At Purdue, he led research on plasma-assisted aerodynamics, using electric discharges to influence airflow. These systems could one day replace or enhance physical control surfaces on aircraft.

“It’s not science fiction,” he says. “We’re trying to replace mechanical parts with invisible forces.”

US Plasma Engineering

Today, Macheret leads US Plasma Engineering LLC, a company he co-founded to take plasma research out of the lab and into the world. His focus is now on building things that work in real conditions, and specifically on plasma chemical synthesis which can be applied in chemical industry and agriculture..

“The industry is changing,” he says. “There’s a big push for chemical processes based on electricity as the primary energy source. Plasma technology can help get us there.”

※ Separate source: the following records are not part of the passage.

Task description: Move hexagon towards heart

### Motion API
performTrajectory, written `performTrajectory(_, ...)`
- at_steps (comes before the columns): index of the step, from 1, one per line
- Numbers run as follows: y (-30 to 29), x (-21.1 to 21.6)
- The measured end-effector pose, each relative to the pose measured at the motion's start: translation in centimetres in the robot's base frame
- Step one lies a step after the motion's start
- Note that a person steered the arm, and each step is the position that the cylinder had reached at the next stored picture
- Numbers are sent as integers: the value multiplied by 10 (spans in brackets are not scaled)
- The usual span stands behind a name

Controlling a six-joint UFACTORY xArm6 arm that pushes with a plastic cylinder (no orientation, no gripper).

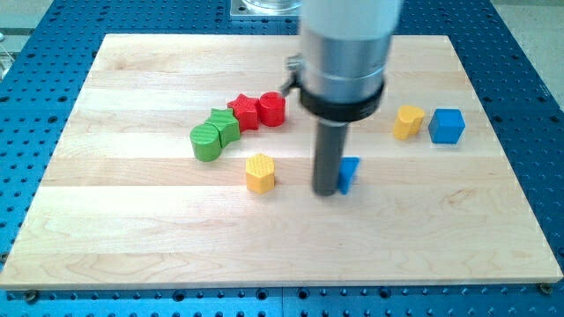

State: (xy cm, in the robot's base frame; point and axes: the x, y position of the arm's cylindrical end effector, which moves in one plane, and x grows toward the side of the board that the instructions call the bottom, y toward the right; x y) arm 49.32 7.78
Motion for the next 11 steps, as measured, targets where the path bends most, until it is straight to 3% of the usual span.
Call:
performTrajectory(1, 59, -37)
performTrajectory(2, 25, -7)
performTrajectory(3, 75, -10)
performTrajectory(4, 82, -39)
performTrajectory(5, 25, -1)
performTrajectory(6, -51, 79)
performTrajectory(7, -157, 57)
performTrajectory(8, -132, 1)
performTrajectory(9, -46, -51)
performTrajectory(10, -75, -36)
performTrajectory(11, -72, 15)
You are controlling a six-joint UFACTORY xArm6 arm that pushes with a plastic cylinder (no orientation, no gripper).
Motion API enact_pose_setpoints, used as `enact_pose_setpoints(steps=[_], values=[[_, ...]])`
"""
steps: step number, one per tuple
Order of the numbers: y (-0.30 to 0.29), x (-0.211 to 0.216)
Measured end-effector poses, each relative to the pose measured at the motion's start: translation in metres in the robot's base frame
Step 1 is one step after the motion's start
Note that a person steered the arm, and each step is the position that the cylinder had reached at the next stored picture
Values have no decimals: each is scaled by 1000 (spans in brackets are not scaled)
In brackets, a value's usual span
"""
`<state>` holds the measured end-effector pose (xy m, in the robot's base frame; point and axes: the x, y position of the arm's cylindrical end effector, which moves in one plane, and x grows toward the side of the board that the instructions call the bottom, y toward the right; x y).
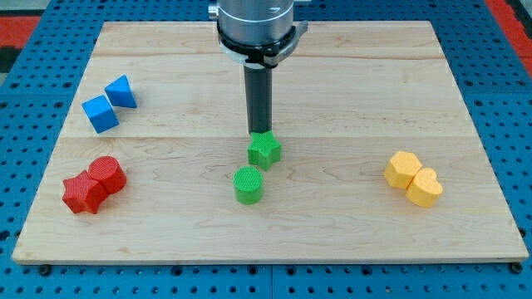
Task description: Push the green star into the green circle
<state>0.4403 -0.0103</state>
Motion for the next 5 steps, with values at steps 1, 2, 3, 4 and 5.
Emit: enact_pose_setpoints(steps=[1, 2, 3, 4, 5], values=[[-1, 23], [-1, 45], [-6, 47], [-8, 28], [-8, 8]])
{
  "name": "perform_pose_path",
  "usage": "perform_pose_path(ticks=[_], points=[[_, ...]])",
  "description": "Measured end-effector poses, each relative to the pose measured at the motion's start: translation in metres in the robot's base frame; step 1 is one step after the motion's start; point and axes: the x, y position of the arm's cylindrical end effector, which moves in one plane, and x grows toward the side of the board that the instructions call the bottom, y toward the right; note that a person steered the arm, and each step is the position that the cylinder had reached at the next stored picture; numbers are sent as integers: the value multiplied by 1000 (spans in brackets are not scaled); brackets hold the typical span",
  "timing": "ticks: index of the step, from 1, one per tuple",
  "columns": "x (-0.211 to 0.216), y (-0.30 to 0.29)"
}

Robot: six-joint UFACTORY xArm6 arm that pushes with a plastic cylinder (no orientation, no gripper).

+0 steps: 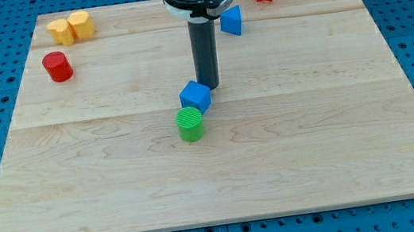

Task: Slide the blue triangle closer to the blue cube

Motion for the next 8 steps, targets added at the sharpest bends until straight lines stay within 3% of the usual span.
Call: perform_pose_path(ticks=[2, 3, 4, 6, 8], points=[[-98, 117], [-151, 137], [-171, 103], [-115, 30], [-135, -2]])
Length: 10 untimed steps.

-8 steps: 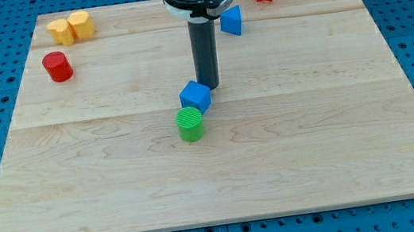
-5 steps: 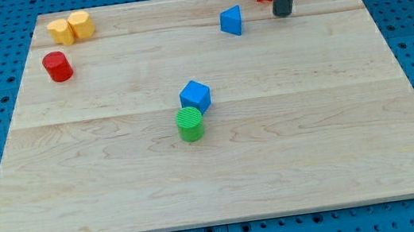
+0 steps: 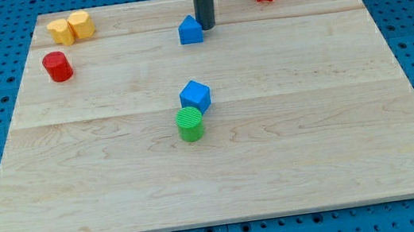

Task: Slide the blue triangle closer to the blue cube

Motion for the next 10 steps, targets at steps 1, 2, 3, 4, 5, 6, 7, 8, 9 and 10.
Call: perform_pose_path(ticks=[1, 2, 3, 4, 5, 6, 7, 8, 9, 10], points=[[-10, -21], [-17, -42], [-27, -61], [-35, -79], [-40, -90], [-30, -67], [-9, -52], [14, -48], [29, -42], [46, -30]])
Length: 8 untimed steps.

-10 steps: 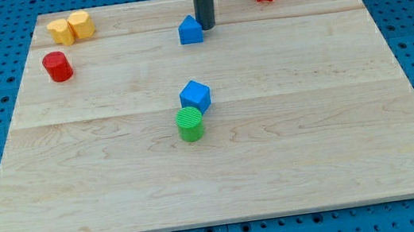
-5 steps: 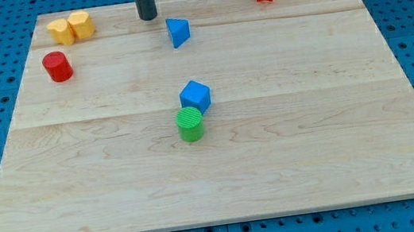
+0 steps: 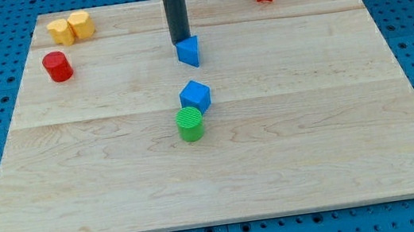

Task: Slide the blue triangle closer to the blue cube

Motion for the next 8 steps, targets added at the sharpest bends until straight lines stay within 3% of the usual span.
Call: perform_pose_path(ticks=[2, 6, 7, 8], points=[[18, 42], [117, 42], [128, 33], [106, 37]])
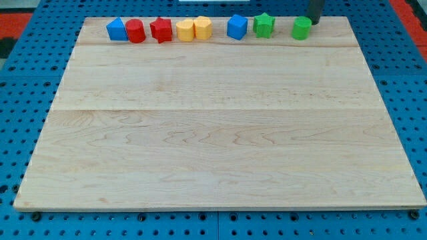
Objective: Move the green star parallel to the green circle
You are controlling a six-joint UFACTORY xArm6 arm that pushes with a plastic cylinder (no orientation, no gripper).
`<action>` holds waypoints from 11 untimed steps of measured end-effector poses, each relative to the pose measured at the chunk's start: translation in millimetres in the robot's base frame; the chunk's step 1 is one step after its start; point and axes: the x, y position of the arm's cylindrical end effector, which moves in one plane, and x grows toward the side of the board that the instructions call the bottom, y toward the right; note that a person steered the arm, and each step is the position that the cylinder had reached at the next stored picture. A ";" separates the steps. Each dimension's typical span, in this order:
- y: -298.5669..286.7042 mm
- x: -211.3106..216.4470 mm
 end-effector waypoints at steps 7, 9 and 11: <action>-85.7 -16.4; -91.2 43.6; -73.7 35.7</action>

Recognition and Responsibility

Macheret is a Fellow of the American Institute of Aeronautics and Astronautics (AIAA). He has been elected Fellow “for seminal contributions to, and leadership in, understanding molecular processes in high-enthalpy flows and novel aerospace applications of plasmas.” In 2022, he received the Plasmadynamics and Lasers Award, a major honor in the field, “for pioneering work on novel plasma generation and control methods and on aerospace applications of plasmas.”

But awards aren’t what keep him going.

“I don’t do this for the titles,” he says. “There’s always another problem to solve, another experiment to run.”

What’s Next?

Looking ahead, Macheret is focused on turning theory into working technology. He’s also raising awareness about the importance of funding and supporting plasma research.

“We need more collaboration between scientists, engineers, and industry,” he says. “If we don’t invest in this work now, we’ll fall behind.”

He also wants to inspire the next generation.

“Stay curious,” he says. “Don’t be afraid to fail. Science is slow sometimes, but when things finally work—it’s worth it.”

A Quiet Legacy

Sergey Macheret may not be a household name, but his work touches many aspects of plasmas science and aerospace engineering. Whether in the lab, in the classroom, or leading a research team, he’s spent decades helping others move faster, fly higher, and understand more.

“I just want to create things that matter,” he says. “That’s enough for me.”